Reassurance 2025 gblekkenhorst insecure attachment 2025 gblekkenhorst and Wenjia Quan
When I had both the Cortisol project and Faithful and Faithless John project next to each other on the table during the critique - I realized something that they had in common that I hadn't before, and recognized from previous projects.. They're both using the body in different ways. Cortisol was about making myself a new, better body. Faithful and Faithless John are about creating a body to capture a feeling that non-corporeal. Taking something intellectual, conceptual or spiritual and turning that into a body that can be understood and sensed by other people. A lot of my work is about using speculative fiction and horror to communicate more conceptual problems - and I recognized that my working with cartoon bodies is an extension of this, even when the subject matter isn't explicitly science fiction.

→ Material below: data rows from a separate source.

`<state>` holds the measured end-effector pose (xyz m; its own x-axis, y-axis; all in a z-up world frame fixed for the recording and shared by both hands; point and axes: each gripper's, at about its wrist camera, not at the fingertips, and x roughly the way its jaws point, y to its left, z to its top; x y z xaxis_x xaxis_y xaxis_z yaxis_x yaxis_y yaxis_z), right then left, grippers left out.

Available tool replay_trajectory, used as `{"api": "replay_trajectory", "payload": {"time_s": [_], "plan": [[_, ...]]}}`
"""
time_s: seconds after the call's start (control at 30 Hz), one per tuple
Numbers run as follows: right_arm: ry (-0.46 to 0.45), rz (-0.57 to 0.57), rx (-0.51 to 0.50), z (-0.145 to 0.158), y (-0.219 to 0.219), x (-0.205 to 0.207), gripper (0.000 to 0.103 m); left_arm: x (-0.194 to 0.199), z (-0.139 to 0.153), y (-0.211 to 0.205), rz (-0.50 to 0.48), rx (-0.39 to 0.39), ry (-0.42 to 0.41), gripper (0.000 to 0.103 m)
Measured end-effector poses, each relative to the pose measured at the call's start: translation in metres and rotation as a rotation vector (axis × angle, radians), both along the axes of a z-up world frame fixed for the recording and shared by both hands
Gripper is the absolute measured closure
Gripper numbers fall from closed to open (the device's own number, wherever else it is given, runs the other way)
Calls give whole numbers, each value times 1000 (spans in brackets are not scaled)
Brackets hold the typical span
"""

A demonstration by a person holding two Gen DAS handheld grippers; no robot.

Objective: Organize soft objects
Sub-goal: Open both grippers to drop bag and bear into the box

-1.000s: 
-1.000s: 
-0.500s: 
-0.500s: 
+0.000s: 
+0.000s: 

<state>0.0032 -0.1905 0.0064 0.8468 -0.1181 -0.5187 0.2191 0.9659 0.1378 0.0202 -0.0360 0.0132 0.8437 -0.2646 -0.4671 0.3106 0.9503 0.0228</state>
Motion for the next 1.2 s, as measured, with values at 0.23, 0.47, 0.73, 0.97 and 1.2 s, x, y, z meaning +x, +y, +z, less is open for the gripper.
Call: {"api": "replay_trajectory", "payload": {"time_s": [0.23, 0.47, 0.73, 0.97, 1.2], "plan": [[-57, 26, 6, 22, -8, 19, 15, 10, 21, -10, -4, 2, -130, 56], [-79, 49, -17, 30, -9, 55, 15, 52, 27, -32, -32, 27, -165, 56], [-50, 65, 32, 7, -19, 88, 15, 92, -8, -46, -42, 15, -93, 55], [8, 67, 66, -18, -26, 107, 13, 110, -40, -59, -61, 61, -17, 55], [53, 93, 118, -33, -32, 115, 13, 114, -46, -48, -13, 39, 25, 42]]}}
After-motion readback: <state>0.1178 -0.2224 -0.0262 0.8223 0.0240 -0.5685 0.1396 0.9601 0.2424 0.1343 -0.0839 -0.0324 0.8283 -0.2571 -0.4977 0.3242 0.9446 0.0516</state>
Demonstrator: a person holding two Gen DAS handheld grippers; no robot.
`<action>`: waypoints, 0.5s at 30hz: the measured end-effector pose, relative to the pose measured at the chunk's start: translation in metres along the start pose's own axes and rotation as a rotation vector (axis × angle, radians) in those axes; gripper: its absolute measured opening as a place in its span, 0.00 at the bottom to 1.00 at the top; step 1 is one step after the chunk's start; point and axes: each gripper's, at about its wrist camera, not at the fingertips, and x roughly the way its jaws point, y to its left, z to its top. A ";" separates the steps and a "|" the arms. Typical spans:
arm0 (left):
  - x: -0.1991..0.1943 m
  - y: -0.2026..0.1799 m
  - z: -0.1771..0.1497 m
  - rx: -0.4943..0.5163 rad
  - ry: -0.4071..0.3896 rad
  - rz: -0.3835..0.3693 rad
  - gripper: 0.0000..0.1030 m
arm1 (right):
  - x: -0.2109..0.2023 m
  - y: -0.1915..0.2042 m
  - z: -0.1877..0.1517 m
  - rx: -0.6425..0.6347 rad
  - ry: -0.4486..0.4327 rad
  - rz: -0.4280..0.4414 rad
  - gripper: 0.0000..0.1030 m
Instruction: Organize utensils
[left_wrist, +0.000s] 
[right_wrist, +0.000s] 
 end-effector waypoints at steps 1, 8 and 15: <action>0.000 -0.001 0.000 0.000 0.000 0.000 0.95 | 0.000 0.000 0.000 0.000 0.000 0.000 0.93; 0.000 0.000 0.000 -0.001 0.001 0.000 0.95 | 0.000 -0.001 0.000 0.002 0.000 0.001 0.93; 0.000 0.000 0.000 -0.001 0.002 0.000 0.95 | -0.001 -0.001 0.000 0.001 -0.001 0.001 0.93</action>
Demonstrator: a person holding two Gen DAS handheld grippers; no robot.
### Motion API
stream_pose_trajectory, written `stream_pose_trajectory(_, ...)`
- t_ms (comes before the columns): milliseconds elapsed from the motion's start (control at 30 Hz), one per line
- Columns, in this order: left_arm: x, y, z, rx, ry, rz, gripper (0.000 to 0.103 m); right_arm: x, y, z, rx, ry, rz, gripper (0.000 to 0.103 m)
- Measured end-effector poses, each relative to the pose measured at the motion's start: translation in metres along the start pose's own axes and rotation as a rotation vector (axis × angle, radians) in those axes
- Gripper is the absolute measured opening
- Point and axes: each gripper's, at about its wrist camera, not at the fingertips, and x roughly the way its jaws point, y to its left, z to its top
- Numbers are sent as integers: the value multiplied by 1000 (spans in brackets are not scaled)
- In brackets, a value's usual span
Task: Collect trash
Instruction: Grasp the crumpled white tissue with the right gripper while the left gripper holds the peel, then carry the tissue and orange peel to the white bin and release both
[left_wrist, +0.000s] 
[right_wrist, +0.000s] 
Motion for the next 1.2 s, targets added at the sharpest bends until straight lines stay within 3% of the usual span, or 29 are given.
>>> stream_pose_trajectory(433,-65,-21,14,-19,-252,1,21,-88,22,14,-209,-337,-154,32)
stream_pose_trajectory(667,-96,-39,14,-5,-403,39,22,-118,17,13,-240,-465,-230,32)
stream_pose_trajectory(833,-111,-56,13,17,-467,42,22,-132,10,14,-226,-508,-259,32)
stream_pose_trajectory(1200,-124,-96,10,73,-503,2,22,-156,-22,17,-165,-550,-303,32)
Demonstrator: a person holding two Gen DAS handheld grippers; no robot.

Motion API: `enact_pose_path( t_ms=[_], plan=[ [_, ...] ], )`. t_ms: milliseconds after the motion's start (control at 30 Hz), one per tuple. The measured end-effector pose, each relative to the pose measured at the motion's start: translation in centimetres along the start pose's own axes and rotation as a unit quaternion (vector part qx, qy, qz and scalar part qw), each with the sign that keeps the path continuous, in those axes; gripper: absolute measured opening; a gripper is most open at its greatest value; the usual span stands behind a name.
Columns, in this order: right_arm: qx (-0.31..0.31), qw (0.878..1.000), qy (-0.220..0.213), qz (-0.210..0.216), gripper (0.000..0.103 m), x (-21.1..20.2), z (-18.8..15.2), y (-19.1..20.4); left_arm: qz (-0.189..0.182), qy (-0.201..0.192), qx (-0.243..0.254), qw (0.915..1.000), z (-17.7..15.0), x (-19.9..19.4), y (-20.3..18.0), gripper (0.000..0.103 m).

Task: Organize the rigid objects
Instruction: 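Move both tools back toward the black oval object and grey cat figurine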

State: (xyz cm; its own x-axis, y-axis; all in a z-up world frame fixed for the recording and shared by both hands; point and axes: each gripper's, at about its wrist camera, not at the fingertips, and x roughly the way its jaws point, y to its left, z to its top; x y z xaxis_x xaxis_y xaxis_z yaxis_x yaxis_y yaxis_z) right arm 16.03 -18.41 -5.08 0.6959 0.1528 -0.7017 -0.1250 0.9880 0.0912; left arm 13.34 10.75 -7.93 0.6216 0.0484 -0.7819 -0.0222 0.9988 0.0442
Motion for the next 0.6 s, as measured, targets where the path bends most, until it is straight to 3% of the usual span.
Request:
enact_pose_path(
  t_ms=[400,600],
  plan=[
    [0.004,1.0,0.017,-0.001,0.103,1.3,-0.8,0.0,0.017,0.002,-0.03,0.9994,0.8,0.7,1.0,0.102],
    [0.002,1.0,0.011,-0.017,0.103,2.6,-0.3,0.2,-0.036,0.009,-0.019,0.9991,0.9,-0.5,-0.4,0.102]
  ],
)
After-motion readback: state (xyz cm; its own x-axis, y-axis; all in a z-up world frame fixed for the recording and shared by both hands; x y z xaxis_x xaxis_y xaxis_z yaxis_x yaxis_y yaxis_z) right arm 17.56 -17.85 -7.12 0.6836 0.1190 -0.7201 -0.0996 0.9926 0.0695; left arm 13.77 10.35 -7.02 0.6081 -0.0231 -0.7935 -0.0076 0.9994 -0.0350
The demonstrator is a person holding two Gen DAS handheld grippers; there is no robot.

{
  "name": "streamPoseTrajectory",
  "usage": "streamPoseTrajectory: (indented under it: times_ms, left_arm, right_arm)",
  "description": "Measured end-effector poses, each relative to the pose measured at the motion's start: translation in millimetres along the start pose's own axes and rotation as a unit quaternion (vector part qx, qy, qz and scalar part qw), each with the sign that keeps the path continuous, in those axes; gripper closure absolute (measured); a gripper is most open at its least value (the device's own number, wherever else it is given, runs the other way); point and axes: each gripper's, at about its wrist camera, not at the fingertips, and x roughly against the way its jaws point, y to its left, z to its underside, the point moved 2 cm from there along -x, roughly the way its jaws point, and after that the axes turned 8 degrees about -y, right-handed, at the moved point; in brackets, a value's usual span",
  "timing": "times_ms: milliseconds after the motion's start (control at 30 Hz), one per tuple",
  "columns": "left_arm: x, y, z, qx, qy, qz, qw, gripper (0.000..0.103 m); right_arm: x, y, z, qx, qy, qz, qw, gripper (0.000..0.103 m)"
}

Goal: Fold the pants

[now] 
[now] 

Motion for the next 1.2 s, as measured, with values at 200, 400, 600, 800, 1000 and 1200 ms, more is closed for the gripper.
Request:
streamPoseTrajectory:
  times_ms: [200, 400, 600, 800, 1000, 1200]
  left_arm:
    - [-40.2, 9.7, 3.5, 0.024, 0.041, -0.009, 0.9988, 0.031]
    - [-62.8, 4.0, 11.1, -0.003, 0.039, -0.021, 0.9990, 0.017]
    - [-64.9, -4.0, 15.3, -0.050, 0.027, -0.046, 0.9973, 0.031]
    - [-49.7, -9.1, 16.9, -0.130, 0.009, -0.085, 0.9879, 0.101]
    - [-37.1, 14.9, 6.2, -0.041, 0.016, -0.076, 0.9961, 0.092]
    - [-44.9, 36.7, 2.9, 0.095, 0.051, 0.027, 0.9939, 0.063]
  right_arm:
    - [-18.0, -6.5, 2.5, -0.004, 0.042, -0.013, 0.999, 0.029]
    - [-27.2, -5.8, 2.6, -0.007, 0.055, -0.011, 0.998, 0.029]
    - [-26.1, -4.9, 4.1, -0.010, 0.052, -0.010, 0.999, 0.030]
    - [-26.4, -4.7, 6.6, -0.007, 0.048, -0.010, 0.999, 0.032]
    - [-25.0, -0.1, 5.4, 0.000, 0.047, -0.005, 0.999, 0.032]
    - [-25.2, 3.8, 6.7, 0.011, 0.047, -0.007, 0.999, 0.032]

Section 05: Further Questions
I am interested in continuing to work on the Johns, but I’d also like to fabricate something for my thesis if I’m able, which has been evolving in parallel with this project. So far I've decided to keep the two threads separate to not let them weigh each other down. However, I still have a few weeks until Project 2 is due - there is a chance that some material exploration for my thesis will serve this one, and Faithful and Faithless John will be shelves, or somehow absorbed into my thesis in a way that I cannot see from where I'm standing. Either way, many of the projects in my life get shelved and reshelved many times until they’re finally realized. . Art is a long game, and the time spend with them usually builds to something, even if it’s not what you were aiming for.